Travel Junkie
Well-Known Member
It doesn't appear all the California lockdowns did us much good,
It did a lot of good actually.
"California officials estimated that the state’s order — which prohibited nonessential travel; banned outdoor social gatherings; and closed nail and hair salons, museums and outdoor dining — kept as many as 25,000 people from landing in the hospital with a severe case of COVID-19."
"Scientists say that they can’t tease out which part of the order was most effective in turning the tide, but several leading public health experts interviewed by The Times agreed that the outdoor dining ban probably played a key role."
"But epidemiologists said prohibiting outdoor dining signaled to the public that the coronavirus storm was worsening while also eliminating a real risk: If an outdoor White House Rose Garden ceremony announcing a Supreme Court nominee could become a super-spreader event, it could easily happen on a restaurant patio.
While eating outdoors, patrons can’t keep their masks on, guests at the same table aren’t six feet apart, and they could spend more than an hour together — violating three basic tenets of risk reduction. Outdoor dining can be made safer by eating only with members of the same household, but that was often not the case.
Dining outdoors became even more risky as extraordinarily high rates of contagion swept through parts of California and restaurants put up plastic sheeting to protect diners from cool winter winds, blocking the very breezes that scatter virus particles and keep them away from other diners and employees.
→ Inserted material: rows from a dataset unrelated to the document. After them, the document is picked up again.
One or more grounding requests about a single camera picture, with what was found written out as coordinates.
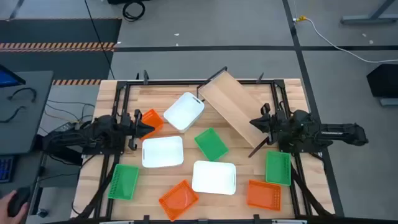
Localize long orange black hazard tape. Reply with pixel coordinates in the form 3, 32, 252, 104
0, 42, 116, 52

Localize black computer mouse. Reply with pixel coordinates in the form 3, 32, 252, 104
6, 186, 32, 218

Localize black desk foot beam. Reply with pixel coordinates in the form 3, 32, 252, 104
37, 146, 83, 166

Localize gray desk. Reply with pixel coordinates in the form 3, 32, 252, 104
0, 70, 54, 156

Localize green slotted plastic basket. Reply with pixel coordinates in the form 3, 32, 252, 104
194, 127, 229, 162
265, 150, 292, 187
108, 164, 140, 201

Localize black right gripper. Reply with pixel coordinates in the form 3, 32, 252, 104
249, 103, 282, 146

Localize short orange black hazard tape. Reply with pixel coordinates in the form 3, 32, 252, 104
52, 78, 102, 86

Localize short black curved cable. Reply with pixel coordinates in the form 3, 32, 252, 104
6, 87, 37, 103
0, 105, 27, 124

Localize black floor mat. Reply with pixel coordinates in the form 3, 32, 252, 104
0, 17, 123, 81

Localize gray metal table leg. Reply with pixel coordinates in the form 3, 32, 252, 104
340, 0, 398, 25

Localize thin black floor cable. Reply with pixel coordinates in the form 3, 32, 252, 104
83, 0, 116, 80

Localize white plastic basket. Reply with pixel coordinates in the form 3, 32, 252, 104
191, 160, 237, 196
163, 91, 205, 134
141, 136, 185, 169

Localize black aluminium table frame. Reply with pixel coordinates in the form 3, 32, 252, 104
70, 70, 336, 224

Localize black power adapter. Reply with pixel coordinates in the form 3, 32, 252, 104
53, 121, 75, 133

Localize computer monitor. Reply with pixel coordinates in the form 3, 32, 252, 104
0, 63, 27, 88

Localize thin black wire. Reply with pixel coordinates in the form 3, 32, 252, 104
43, 98, 96, 124

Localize black box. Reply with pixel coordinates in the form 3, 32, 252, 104
366, 63, 398, 99

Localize coiled black cable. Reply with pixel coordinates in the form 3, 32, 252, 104
122, 1, 146, 22

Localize orange slotted plastic basket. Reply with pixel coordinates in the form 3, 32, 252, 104
246, 179, 282, 212
139, 108, 165, 141
158, 179, 200, 222

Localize white floor cable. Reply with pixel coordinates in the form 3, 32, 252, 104
303, 17, 398, 64

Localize person's hand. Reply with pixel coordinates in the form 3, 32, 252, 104
0, 190, 29, 224

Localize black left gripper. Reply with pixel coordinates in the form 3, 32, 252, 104
119, 108, 155, 151

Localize backlit computer keyboard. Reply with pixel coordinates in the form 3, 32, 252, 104
0, 155, 16, 184

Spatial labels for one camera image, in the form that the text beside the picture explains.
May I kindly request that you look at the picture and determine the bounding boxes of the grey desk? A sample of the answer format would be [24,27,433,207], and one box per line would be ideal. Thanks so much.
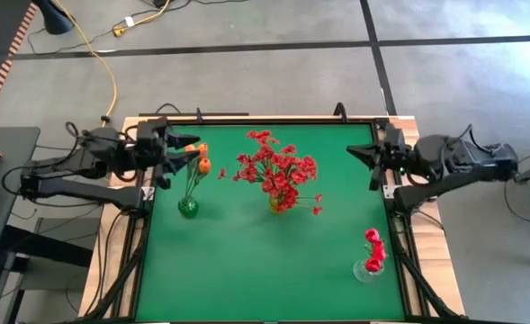
[0,127,41,260]

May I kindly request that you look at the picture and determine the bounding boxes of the green table mat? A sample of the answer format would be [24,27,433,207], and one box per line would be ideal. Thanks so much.
[134,121,406,321]

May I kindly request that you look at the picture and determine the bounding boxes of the clear glass vase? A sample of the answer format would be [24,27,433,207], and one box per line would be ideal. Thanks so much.
[352,258,386,284]

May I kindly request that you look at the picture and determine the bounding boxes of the yellow glass vase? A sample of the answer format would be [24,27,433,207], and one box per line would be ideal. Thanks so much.
[267,196,288,216]

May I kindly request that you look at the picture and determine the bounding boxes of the green glass vase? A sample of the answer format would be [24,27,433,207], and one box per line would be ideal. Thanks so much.
[177,196,200,220]

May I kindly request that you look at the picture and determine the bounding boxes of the black desk leg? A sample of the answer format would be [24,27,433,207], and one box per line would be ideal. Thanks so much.
[0,223,95,271]

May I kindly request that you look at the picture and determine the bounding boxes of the black flat bar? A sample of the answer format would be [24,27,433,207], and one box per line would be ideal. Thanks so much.
[138,112,250,118]

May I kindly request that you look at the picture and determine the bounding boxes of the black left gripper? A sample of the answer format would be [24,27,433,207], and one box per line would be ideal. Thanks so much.
[131,133,202,191]

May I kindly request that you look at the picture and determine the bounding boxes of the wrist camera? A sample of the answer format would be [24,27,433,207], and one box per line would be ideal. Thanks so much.
[382,121,409,146]
[136,117,170,141]

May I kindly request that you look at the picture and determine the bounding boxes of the wooden table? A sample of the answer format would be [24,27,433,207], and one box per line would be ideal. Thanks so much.
[78,115,466,319]

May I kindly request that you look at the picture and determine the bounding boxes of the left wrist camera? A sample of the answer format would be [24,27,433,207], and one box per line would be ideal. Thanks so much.
[136,117,170,141]

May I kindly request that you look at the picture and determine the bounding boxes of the yellow floor cable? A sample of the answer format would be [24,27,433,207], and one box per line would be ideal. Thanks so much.
[59,0,172,126]

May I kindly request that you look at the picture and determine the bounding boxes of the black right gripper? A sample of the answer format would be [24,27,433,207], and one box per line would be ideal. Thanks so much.
[346,140,417,192]

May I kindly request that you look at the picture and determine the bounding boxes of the red small-flower bunch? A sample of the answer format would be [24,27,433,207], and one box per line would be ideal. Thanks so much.
[218,129,292,190]
[264,143,324,216]

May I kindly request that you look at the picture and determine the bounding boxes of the black table frame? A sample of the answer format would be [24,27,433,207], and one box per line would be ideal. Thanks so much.
[95,115,462,324]

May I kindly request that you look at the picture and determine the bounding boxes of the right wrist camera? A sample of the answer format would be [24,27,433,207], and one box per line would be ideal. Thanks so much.
[382,121,409,146]

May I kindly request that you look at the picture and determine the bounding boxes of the black lamp base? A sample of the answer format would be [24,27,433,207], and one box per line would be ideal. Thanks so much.
[32,0,75,36]

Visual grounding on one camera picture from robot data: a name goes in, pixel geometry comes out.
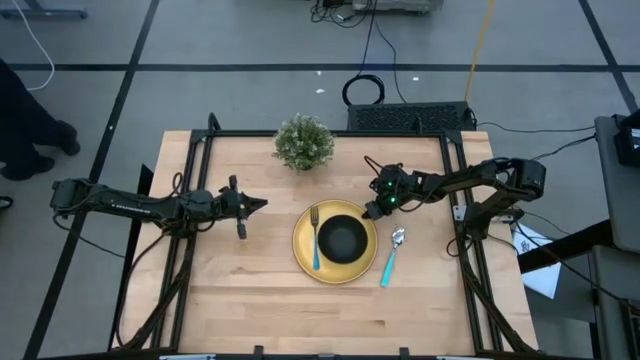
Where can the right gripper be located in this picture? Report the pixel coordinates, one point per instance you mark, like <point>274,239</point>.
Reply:
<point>397,192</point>

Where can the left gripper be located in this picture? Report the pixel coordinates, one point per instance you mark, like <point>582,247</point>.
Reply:
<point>235,205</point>

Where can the dark grey bowl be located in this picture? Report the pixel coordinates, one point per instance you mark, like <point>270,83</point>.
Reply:
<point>343,240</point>

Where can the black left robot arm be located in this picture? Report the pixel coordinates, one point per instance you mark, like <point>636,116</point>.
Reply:
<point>125,205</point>

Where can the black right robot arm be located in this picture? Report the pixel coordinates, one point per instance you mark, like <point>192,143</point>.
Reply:
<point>475,175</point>

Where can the yellow plate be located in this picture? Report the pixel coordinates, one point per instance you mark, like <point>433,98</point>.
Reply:
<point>302,250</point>

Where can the artificial plant in black pot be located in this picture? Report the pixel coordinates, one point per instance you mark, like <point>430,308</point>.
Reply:
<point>303,142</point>

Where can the black vented computer tower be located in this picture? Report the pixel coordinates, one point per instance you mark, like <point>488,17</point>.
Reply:
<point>410,117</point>

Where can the white paper sheet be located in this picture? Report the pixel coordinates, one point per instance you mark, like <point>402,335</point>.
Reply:
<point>542,280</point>

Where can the grey cart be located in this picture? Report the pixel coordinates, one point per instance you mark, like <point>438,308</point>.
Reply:
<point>397,5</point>

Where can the person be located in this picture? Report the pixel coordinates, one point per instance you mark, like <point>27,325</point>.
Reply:
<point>25,125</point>

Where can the black aluminium frame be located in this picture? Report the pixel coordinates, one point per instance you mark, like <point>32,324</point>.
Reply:
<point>197,150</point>

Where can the black frame clip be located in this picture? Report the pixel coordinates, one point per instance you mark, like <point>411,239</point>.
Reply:
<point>258,351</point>
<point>404,352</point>

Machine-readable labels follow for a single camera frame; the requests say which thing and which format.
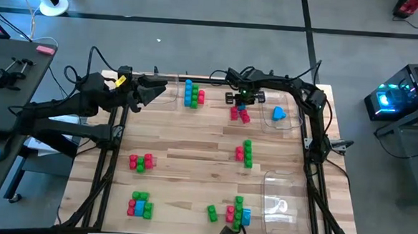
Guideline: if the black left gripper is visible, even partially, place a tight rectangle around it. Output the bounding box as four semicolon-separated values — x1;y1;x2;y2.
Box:
103;64;169;115

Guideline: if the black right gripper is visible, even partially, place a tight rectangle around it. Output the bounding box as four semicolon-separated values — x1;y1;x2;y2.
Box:
225;84;267;111

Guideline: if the blue four-stud block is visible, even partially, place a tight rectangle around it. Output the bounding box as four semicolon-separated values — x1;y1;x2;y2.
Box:
183;79;194;107

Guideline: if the clear plastic bin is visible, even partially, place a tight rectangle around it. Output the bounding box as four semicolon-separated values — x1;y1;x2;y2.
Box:
258;89;303;136
259;169;316;234
133;72;180;112

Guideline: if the yellow label tag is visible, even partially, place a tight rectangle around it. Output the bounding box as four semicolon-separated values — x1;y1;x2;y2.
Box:
114;74;128;89

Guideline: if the grey table clamp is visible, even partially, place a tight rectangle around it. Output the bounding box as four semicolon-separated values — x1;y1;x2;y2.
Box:
327;137;356;156

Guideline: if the pink eraser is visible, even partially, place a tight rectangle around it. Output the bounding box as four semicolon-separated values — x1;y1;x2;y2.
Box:
35;44;57;57

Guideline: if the white box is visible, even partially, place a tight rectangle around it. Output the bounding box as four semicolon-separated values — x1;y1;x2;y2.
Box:
26;111;85;160

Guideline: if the black lit computer tower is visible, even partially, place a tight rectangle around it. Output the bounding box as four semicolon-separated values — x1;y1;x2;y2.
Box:
362;60;418;125

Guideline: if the red and black device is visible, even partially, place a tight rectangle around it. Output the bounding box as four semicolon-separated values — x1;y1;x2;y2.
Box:
392;0;418;20

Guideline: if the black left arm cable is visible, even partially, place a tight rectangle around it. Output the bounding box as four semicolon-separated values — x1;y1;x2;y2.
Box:
62;44;122;92

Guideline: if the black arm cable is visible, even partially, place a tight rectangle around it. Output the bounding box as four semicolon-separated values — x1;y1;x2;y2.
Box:
207;54;323;94
62;44;122;92

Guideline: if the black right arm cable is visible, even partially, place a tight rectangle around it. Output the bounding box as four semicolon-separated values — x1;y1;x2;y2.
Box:
207;54;323;94

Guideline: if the tan cable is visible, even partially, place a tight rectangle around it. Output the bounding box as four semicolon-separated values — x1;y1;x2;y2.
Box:
6;0;39;43

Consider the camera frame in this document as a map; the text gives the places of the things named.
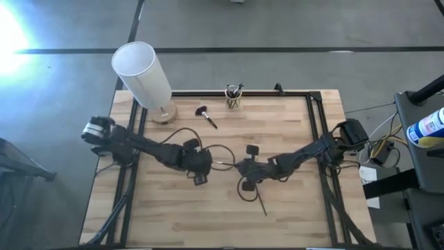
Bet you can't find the makeup brush with black head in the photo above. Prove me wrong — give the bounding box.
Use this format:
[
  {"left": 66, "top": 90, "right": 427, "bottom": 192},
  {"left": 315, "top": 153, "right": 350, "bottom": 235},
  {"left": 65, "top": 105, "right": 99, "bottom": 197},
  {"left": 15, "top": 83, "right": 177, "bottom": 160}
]
[{"left": 194, "top": 105, "right": 219, "bottom": 130}]

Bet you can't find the yellow cable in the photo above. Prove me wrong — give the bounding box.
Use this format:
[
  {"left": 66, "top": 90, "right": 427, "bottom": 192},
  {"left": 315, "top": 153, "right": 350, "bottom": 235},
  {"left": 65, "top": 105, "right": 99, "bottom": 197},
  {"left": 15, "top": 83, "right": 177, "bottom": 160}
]
[{"left": 370, "top": 125, "right": 406, "bottom": 159}]

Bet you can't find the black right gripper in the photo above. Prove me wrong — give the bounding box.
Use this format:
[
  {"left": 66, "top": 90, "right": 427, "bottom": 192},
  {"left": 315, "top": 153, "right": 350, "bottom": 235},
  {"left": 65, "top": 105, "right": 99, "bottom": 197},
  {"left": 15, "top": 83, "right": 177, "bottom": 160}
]
[{"left": 235, "top": 144, "right": 278, "bottom": 192}]

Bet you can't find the black power box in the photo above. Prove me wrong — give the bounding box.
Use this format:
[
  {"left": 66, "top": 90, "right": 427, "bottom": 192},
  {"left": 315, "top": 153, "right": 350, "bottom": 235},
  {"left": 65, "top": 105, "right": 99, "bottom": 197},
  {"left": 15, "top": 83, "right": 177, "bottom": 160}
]
[{"left": 368, "top": 140, "right": 396, "bottom": 167}]

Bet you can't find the clear brush holder cup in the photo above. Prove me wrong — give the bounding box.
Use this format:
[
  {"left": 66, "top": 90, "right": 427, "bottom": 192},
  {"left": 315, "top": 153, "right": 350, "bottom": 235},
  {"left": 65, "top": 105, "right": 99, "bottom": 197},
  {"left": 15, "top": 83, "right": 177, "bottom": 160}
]
[{"left": 225, "top": 88, "right": 243, "bottom": 111}]

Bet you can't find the white shade wooden base lamp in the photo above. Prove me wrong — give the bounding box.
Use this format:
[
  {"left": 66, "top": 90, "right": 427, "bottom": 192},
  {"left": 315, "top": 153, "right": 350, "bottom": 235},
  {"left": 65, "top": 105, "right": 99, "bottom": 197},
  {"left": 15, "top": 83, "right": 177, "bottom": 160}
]
[{"left": 110, "top": 41, "right": 178, "bottom": 125}]

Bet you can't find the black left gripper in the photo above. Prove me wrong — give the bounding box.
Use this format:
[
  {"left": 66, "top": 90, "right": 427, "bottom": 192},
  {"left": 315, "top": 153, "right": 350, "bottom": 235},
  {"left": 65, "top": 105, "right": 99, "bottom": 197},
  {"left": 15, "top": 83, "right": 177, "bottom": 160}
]
[{"left": 169, "top": 138, "right": 213, "bottom": 187}]

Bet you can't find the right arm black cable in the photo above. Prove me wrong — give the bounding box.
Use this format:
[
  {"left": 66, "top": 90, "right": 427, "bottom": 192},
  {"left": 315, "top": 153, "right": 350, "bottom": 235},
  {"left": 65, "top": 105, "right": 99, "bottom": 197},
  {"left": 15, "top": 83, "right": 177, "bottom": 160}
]
[{"left": 237, "top": 173, "right": 260, "bottom": 203}]

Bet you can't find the black strap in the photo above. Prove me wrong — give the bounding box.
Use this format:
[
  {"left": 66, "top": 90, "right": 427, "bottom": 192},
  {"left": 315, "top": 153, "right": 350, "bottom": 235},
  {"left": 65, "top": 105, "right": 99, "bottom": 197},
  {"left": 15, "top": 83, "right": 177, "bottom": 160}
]
[{"left": 362, "top": 169, "right": 420, "bottom": 200}]

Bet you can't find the black pole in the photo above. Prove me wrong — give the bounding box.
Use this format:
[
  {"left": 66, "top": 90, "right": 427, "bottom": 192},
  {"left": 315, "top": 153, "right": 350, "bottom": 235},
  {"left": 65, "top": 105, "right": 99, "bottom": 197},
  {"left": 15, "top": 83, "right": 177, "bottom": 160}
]
[{"left": 409, "top": 73, "right": 444, "bottom": 105}]

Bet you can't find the blue white spray can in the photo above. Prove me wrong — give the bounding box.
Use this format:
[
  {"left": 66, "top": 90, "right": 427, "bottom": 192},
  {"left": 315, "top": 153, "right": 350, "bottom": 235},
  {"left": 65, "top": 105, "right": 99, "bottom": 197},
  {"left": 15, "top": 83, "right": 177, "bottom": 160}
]
[{"left": 407, "top": 106, "right": 444, "bottom": 149}]

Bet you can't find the black metal table frame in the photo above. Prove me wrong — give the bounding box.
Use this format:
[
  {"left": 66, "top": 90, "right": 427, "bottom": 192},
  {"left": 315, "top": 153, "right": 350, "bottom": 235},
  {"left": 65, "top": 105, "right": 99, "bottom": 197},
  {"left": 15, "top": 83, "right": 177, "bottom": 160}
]
[{"left": 86, "top": 90, "right": 375, "bottom": 247}]

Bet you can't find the black stand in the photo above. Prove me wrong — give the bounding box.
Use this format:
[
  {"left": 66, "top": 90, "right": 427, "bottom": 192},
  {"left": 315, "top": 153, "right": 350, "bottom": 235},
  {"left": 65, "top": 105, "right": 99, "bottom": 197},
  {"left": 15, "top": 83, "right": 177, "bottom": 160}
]
[{"left": 0, "top": 137, "right": 58, "bottom": 250}]

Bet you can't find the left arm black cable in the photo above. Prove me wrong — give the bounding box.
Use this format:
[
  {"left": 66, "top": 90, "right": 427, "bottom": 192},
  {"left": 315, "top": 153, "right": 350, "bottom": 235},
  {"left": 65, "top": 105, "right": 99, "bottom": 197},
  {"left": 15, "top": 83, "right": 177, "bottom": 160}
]
[{"left": 160, "top": 126, "right": 237, "bottom": 172}]

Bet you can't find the white paper sheet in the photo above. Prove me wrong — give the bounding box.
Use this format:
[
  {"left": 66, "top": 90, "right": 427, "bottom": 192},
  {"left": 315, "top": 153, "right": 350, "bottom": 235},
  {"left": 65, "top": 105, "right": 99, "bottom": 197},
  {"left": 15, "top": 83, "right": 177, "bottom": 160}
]
[{"left": 359, "top": 165, "right": 381, "bottom": 209}]

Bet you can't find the grey cart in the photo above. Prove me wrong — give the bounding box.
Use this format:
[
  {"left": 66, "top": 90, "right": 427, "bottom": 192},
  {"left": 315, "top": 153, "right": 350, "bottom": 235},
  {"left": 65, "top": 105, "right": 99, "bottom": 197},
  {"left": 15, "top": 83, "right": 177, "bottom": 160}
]
[{"left": 393, "top": 90, "right": 444, "bottom": 250}]

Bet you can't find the white cable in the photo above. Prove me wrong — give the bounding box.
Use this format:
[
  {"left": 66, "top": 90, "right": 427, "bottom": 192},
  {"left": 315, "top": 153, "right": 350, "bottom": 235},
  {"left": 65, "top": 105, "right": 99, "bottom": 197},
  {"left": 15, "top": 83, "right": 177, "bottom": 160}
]
[{"left": 358, "top": 111, "right": 399, "bottom": 164}]

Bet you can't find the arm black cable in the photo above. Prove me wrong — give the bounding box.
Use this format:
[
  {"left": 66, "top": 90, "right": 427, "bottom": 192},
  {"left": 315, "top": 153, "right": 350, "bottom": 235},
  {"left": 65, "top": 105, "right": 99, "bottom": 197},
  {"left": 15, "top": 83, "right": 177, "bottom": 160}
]
[
  {"left": 237, "top": 173, "right": 260, "bottom": 203},
  {"left": 160, "top": 126, "right": 237, "bottom": 172}
]
The dangers are such that “I’ve never gone to an outdoor dining restaurant since the pandemic began,” said UC Berkeley epidemiologist Dr. John Swartzberg."
California’s outdoor dining ban was controversial. Did it help slow the COVID-19 surge?
Experts say the improving COVID-19 picture in California now is traceable in part to tough measures taken two months ago. Officials estimate that as many as 25,000 severe cases of the disease were prevented.